## What to produce
Before returning the data, strip out the pictures and keep everything else exactly the same.

Supplied information below:

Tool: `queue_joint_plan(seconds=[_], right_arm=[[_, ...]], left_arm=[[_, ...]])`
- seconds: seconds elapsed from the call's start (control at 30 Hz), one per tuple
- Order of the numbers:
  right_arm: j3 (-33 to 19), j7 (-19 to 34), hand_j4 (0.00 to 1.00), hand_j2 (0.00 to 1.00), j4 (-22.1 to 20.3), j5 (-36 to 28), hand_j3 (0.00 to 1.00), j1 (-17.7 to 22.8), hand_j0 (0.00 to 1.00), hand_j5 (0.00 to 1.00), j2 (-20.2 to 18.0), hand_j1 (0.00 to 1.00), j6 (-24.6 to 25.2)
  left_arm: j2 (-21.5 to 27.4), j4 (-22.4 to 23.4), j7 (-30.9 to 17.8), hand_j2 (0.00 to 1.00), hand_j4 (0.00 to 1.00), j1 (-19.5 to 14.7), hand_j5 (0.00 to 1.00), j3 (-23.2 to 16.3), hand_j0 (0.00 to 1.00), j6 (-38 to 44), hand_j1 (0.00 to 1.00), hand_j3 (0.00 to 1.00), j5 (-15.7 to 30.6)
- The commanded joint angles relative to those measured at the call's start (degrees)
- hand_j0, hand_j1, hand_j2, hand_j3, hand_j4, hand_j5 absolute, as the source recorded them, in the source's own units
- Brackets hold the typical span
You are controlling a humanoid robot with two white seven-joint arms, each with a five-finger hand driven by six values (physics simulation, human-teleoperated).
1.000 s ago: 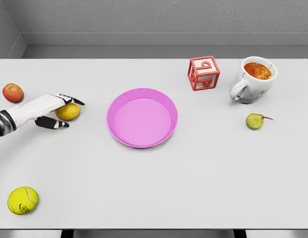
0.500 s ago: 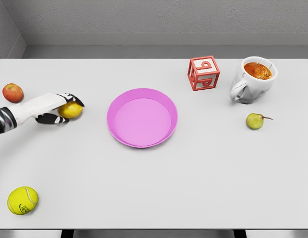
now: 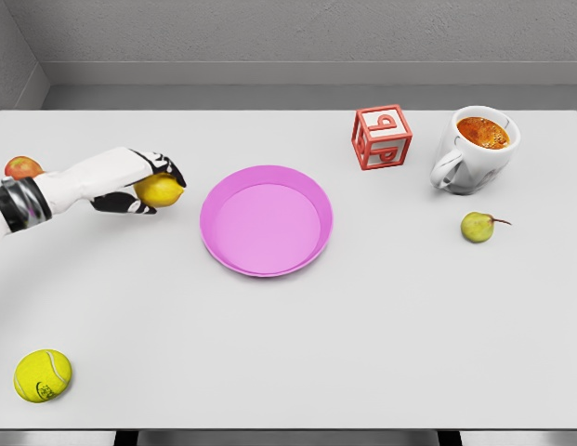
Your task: Put the lemon on the plate with left arm
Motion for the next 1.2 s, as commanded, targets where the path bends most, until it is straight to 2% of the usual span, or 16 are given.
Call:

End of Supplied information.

## Answer box
Tool: `queue_joint_plan(seconds=[_], right_arm=[[_, ...]], left_arm=[[_, ...]])`
- seconds: seconds elapsed from the call's start (control at 30 Hz), one per tuple
- Order of the numbers:
  right_arm: j3 (-33 to 19), j7 (-19 to 34), hand_j4 (0.00 to 1.00), hand_j2 (0.00 to 1.00), j4 (-22.1 to 20.3), j5 (-36 to 28), hand_j3 (0.00 to 1.00), j1 (-17.7 to 22.8), hand_j0 (0.00 to 1.00), hand_j5 (0.00 to 1.00), j2 (-20.2 to 18.0), hand_j1 (0.00 to 1.00), j6 (-24.6 to 25.2)
  left_arm: j2 (-21.5 to 27.4), j4 (-22.4 to 23.4), j7 (-30.9 to 17.8), hand_j2 (0.00 to 1.00), hand_j4 (0.00 to 1.00), j1 (-19.5 to 14.7), hand_j5 (0.00 to 1.00), j3 (-23.2 to 16.3), hand_j0 (0.00 to 1.00), j6 (-38 to 44), hand_j1 (0.00 to 1.00), hand_j3 (0.00 to 1.00), j5 (-15.7 to 30.6)
- The commanded joint angles relative to those measured at the call's start (degrees)
- hand_j0, hand_j1, hand_j2, hand_j3, hand_j4, hand_j5 absolute, as the source recorded them, in the source's own units
- Brackets hold the typical span
You are controlling a humanoid robot with two white seven-joint arms, each with a five-finger hand driven by six values (physics simulation, human-teleoperated).
1.000 s ago: 
0.500 s ago: 
now: 
Your task: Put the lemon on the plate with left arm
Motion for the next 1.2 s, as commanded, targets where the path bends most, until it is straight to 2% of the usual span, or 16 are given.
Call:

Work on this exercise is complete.